Watching your finances spiral out of control and your business struggle to make ends meet is not easy for a small business owner to swallow. With Wall Street deteriorating some small business owners may find themselves forced into a corner with very few options. Chapter 11 bankruptcy is one option that helps them give their businesses one last-ditch effort. 

Unlike chapter 7 bankruptcy, which is reserved for businesses that are unable to meet their obligations, chapter 11 bankruptcy is designed for businesses that still have a chance at survival, if only they get a little more time to reorganize and get their affairs in order. If a business can reduce its debts or drastically lower its operating costs, then a return to viability is certainly possible.

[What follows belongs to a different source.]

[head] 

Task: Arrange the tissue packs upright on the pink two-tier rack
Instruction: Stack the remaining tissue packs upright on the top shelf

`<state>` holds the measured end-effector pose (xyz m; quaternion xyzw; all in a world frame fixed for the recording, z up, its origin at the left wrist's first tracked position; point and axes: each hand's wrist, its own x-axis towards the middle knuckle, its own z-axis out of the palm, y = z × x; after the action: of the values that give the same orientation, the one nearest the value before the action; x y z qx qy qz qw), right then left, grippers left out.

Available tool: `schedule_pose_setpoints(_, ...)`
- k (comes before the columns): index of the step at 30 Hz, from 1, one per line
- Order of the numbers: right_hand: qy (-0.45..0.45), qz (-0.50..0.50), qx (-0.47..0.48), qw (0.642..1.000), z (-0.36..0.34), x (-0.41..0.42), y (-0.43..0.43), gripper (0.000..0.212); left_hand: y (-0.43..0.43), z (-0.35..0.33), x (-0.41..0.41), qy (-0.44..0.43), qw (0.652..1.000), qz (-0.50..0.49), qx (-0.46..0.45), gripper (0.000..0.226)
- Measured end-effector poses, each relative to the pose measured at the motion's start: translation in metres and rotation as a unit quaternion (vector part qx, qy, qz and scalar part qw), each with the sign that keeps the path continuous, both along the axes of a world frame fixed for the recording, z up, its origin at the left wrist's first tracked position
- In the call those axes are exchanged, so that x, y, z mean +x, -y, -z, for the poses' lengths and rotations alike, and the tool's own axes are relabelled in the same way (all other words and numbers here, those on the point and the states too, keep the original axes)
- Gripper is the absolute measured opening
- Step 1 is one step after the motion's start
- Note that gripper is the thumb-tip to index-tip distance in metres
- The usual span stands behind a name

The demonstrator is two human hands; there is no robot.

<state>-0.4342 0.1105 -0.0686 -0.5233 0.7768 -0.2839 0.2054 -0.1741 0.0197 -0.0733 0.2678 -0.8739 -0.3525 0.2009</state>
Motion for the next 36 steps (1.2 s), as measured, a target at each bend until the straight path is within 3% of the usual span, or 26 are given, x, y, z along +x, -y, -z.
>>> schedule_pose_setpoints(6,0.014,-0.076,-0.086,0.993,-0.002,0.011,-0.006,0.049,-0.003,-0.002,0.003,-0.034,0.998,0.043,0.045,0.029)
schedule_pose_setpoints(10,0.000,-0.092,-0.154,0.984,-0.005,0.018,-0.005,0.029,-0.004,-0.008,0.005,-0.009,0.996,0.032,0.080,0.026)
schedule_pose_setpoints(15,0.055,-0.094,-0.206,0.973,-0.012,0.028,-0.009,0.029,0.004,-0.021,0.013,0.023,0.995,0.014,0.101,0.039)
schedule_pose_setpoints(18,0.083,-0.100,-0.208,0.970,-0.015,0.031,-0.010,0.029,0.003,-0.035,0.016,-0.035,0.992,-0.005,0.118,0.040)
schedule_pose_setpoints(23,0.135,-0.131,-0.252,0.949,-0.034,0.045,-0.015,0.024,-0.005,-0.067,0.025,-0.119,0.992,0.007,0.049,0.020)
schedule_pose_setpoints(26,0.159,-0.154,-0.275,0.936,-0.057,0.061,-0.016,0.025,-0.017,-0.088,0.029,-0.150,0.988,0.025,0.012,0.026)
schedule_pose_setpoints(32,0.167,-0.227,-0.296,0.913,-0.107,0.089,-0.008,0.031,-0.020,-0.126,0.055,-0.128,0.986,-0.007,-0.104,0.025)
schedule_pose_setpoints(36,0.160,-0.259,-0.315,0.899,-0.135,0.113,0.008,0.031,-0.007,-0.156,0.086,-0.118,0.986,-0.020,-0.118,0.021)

A bankruptcy petition can be voluntary (filed by the company itself) or involuntary (filed by creditors that meet certain requirements). Whether voluntary or involuntary, once the petition is filed the company automatically assumes the identity of “debtor in possession,” which means that the company maintains possession and control of its assets and continues to operate the business throughout the reorganization process. After the petition is filed, a disclosure statement and a plan of reorganization need to be filed with the court. The disclosure statement basically contains information about assets, liabilities and anything else that will help creditors make an informed judgment about the reorganization plan. The reorganization plan needs to include a classification of claims with specifics about how each class will be treated under the plan. The disclosure agreement must be approved and the reorganization plan must be voted on by creditors. The court then holds a confirmation hearing to decide whether to confirm the plan.

Businesses of all sizes can file for chapter 11, but small businesses, defined as companies with secured and unsecured debt of less than $2 million, can elect to be treated differently. If a company does elect to be considered a small business, then it gets put on the “fast track.” Businesses on the fast track experience a rushed and somewhat less formal bankruptcy process. It’s not mandatory for them to have a creditors’ committee appointed for them, as is sometimes the case with other chapter 11 filings. They also don’t have to have a separate hearing to approve their disclosure statement. Small businesses can instead combine this hearing with the confirmation hearing. In addition, they have a shortened period of time (100 days) in which to file their reorganization plans. After the 100 days, parties with a vested interest can file their own plans. All plans must be filed within 160 days though.

Chapter 11 is among the most flexible of all the bankruptcy chapters, but it can also be pretty expensive. Above and beyond attorney’s fees, there are expenses for accountants and other professionals. In addition, the success rate for chapter 11 reorganizations is low. I’ve heard anywhere from 25 to 10 percent actually make it through the process. The most important thing for small business owners to remember when considering chapter 11 bankruptcy is that they have to have a great comeback plan, something that will get the business back on track quickly. If they don’t, then this attempt at a second chance will end up being very costly.

I also think it’s important to reiterate that filing for chapter 11 bankruptcy should be a last resort. It may help your business get through a rough patch, but in doing so it could hinder your chances of receiving credit in the future. Under the Fair Credit Reporting Act, chapter 11 bankruptcy gets reported on your credit rating for up to 10 years, and your credit rating is generally something you don’t want to mess with. So consider your options carefully before filing.